Jeremy told me he was thinking of the way the nine-year-old had touched her brother’s arm when he said that he liked pancakes and French toast.

“ ‘He pours the syrup on!’ Why do I remember that?”

I told him I was thinking of that too. “Maybe it was reassuring for us to be told that he enjoyed his food, that he had any appetite at all.”

“Pour it on!” said Jeremy.

CHAPTER 11
No Easy Victories (Jeremy, Part Two)

The college Jeremy had chosen was intimate and small, and this made it possible again for him to capture the attention of instructors. It was traditional in its course of studies and had not genuflected to the growing pressure to provide careerist training at the cost of arts and letters, which, of course, appealed to him tremendously, although it would present some difficulties for him when his studies were complete. For now, at least, it seemed that he had made a good decision.

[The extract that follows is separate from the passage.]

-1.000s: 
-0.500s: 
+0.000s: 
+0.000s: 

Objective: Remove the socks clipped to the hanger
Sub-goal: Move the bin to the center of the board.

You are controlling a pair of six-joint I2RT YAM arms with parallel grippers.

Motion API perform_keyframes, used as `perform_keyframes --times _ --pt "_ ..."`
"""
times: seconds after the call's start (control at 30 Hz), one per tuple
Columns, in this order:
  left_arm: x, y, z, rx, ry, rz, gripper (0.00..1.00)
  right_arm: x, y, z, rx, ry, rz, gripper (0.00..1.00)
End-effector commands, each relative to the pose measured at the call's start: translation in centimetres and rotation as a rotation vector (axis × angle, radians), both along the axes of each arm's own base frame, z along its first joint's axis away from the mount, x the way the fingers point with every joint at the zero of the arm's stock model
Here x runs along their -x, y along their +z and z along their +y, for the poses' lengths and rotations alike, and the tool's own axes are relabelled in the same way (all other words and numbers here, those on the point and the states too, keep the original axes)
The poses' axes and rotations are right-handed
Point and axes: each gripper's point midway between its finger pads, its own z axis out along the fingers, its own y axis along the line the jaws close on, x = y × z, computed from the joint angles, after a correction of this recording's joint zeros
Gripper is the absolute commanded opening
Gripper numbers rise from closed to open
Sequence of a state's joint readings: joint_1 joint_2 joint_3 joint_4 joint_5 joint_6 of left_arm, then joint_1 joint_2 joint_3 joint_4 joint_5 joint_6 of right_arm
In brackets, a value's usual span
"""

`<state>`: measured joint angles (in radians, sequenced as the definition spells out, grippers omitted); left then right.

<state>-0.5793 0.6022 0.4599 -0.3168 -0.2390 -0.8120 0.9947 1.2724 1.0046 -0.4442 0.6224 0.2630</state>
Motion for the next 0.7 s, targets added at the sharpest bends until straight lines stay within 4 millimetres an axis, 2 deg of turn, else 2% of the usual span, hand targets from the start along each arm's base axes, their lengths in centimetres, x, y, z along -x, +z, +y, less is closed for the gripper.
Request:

The first semesters were given over largely to the kinds of courses that are introductory in nature (“General Education” was the defining term). For the one elective he was allowed to take, he chose a course on cinema and theater in the modern era.

For several weeks this was all he talked about when he called me on the phone. “Jean-Luc Godard, François Truffaut.… Also, Ingmar Bergman, who did The Seventh
Seal. He was Scandinavian.… This week, we were looking at René Clément, who made a film called Plein Soleil—‘Purple Noon’ in English. We also saw a German film about an angel who comes down into our world, unseen at first by anyone but children, but then, of course, he falls in love, so he decides upon an action of renunciation.”

“What does he renounce?”

“The wings of angels,” he replied.

“There’s a connection here to Brecht, my teacher says. In other words, this kind of work does not oblige us to suspend our disbelief. The film is just a film. The play is just a play. That’s all it is. You don’t need to believe it.”

On another night, sometime in October: “There’s a musician named Carl Orff who put on performances in the Nazi era. He was a collaborator, I am sad to say, but he interests me enormously. He worked with classical and medieval themes. He’d find these poems by Latin writers and he’d turn them into musical theatricals.

“Carmina Burana—that’s the title for a series of these pieces. Wait a minute.” He put the phone next to his CD player and played the section starting “O Fortuna,” then read the lyrics to me. “ ‘O fortune, like the moon, you are always changeable, ever waxing, ever waning.…’ I don’t think you’d ever want to say that to a girl. It might hurt her feelings.

“The person who got me into this happens to be a student here. She’s from Staten Island. I heard her play this and I loved it and went out to buy it. It sounds much better if you play it really loud but I’d be in trouble if I did that at this hour.”

In December, he reported he was working on a paper. “It’s supposed to be on something very personal. So I decided I would do it on the school I went to in the Bronx. You know, where they put me into isolation?”

I told him I had not forgotten and I said that I would like to read the paper once it was complete. He sent it to me when he passed it in before the holidays.

“At this school I went to,” he began, “I felt like a loner, marching, as a certain writer put it, to the piping of a different drummer. There were a group of other students like me who presented a real problem for the faculty, so they developed an unusual approach to annihilate this problem.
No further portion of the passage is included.